Il ne pose jamais ses clés de voiture au même endroit, et demain matin à 7h53, il me demandera où elles ont bien pu passer.
Quand il est de mauvaise humeur, il me pose des questions culpabilisantes — “Comment ça, tu n’as pas mouché le nez de la petite ?”. Il peut devenir extrêmement impatient avec les enfants, quitte à se casser la voix pour pas grand chose, et sans avouer que là, il est juste en manque d’une clope ou d’un repas bien gras.
Je n’ai pas choisi l’homme idéal.
Il travaille trop, il s’enferme aux toilettes pour jouer à des jeux de guerre, il ne retient pas la moitié des infos concernant l’agenda, il serait incapable de dire quel est le jour des poubelles — inutile de préciser qu’il ne connaît aucune date d’anniversaire (parfois, je dois lui rappeler la sienne).
Je n’ai pas choisi l’homme idéal.
Depuis que je vis avec lui, je dis beaucoup trop de gros mots. Il vit dans sa tête et parfois il s’y perd, tellement elle est saturée d’idées irréalisables et de plans inenvisageables.
Je n’ai pas choisi l’homme idéal.
Et souvent, je perd pied face à ses petits et gros défauts. À la moindre effusion de colère, je lui en veux d’être aussi irritable. Au moindre oubli, je me persuade qu’il n’a aucun intérêt ni pour moi ni pour les enfants. Et quand il sort avec ses copains, j’imagine que c’est pour me fuir — alors je déroule mentalement la liste de tout ce que je fais pour lui et dont il n’a même pas conscience, et plus je déroule, plus je me sens victime de son intolérable imperfection.
Son imperfection.
Quand ce mot perfore mes neurones, je passe en un éclair de l’exaspération à la honte. Oui, j’ai honte de manquer à ce point de compréhension face à l’imperfection de mon homme.
J’ai honte, parce que j’ai moi-même dû passer, en cumulé, plusieurs centaines d’heures dans divers cabinets de psys, pour apprendre à m’aimer telle que je suis, côté pile et surtout côté face — pour accepter mes petits défauts et même comprendre qu’ils font partie de mon charme et de ma force.
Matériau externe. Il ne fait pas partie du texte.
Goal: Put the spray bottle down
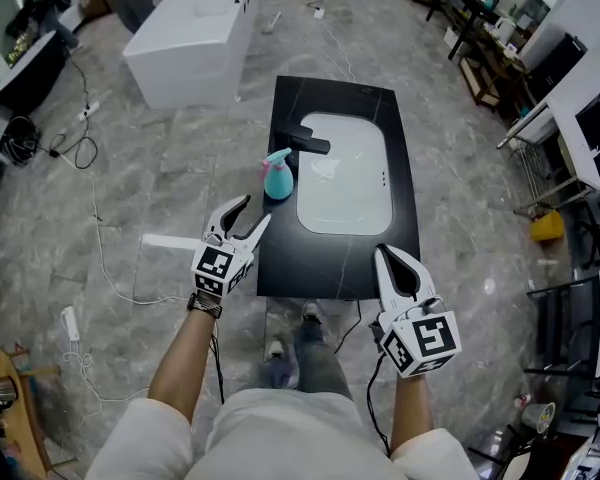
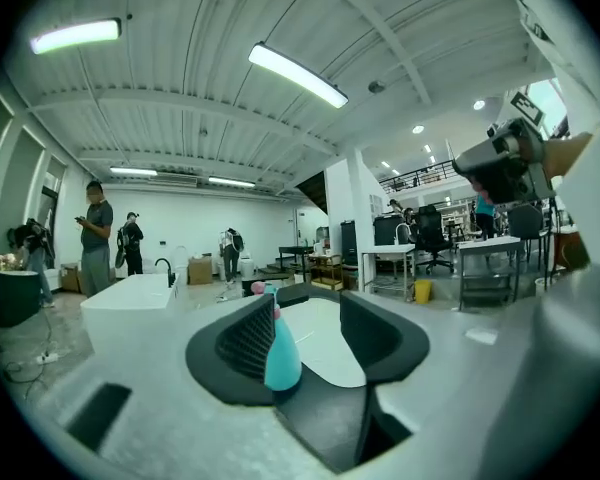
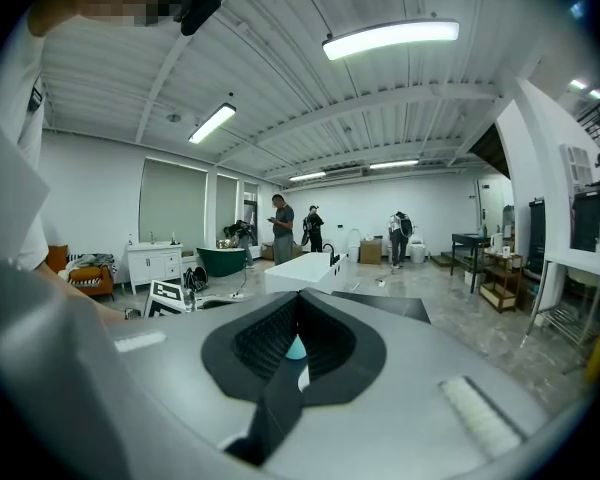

J’ai honte parce qu’ici, je prêche à tout va l’imperfection heureuse, ne cessant d’encourager les Fabuleuses à dire stop à la tyrannie de l’exigence… mais je dois l’avouer, trop souvent je suis bien infoutue de baisser d’un seul cran mes attentes illusoires envers l’homme qui partage ma vie. Malgré tout le chemin que j’ai pu parcourir pour adoucir mon perfectionnisme immature, comment est-ce que je peux encore être aussi exigeante envers lui ?
À quel moment, dans mon combat acharné contre cette pression intenable mise sur nos épaules par la femme parfaite (qui, cela a été largement relayé les dernières années, est une mytho, une connasse et tout et tout), j’ai pu oublier qu’il n’y a pas plus d’homme idéal que de femme idéale ?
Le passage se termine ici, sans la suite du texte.